The media seldom highlights these facts. It costs nothing to watch any sporting event in the country or to enjoy any cultural event with your family or friends. The low-wages always take center stage when foreign reporters illuminate the plight of Cuban athletes, but these other factors are the context and perspective that many Cuban athletes readily celebrate on the island. They're proud of a society that values such things. They remember, from countless stories told by their parents and relatives, how bad life was before, especially for Afro-Cubans. Four out of five revolutionaries who arrived in Havana to oust the U.S.-backed dictatorship of Batista were illiterate. Now Cuba boasts one of the highest literacy rates on earth. Moreover, many are afraid what happens in America, living under the American system, if their athletic career fizzles.

One $64,000 question, now that President Obama has taken the radical measure of normalizing relations with Raul Castro and Cuba, is what happens next for over a billion dollars' worth of human capital currently on baseball fields and inside boxing rings in Cuba? Most of these athletes earn less than $20 a month and are well aware of their market value anywhere but where they were born. With an ever-growing human smuggling operation perilously sending Cuban boxers and baseball players to the professional ranks via Mexico, Cuban athletes, insidiously, can only escape dictatorship in Cuba as human cargo, bought and sold over shark-infested waters.
Policies on both sides of the 90 miles separating Cuba and the United States have only encouraged Mexican cartels to diversify their drug portfolios to include human smuggling. Over 10,000 Cubans, men, women, and children washed ashore in Mexico last year at an estimated minimum fee of $10,000 per person.

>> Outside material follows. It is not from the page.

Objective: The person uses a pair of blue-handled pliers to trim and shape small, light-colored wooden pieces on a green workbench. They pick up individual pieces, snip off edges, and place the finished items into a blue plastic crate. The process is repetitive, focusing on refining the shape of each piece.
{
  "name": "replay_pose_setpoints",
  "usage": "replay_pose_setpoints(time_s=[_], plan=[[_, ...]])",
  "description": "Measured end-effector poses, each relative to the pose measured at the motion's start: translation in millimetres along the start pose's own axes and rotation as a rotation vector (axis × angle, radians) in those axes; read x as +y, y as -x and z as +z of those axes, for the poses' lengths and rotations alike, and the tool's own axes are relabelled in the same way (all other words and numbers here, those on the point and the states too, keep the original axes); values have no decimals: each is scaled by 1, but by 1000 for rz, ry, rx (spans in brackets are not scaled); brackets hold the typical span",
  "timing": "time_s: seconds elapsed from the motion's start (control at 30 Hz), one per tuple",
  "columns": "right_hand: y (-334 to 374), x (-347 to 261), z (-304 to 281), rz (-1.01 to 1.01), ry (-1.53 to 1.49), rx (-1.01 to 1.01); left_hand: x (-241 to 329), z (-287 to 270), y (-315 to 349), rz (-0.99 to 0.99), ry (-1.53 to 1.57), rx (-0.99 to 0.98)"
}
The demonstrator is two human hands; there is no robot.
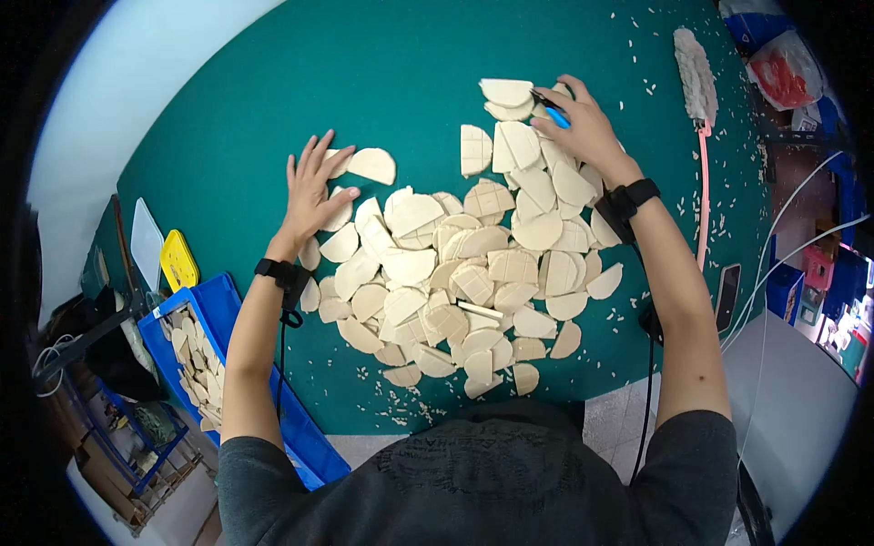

Last year, I visited some of the hotels where they were held prisoner on Isla Mujeres, just off the coast of Cancun. Many were held hostage at machete or gunpoint until a ransom masquerading as a fee was secured by the smugglers. Once that money is paid to buy and sell human beings off the island, how indebted the human cargo is to their financiers remains a murky, enormously troubling feature of this malevolent trade.

Where the "Bay of Pigs" invasion failed, undoubtedly the tourist invasion will succeed in forever changing the landscape of island. What comes next in Cuba? The answer is that many Cubans aren't waiting around to find out. The question itself betrays a luxurious viewpoint the vast majority of Cubans living on the island cannot afford to dream of.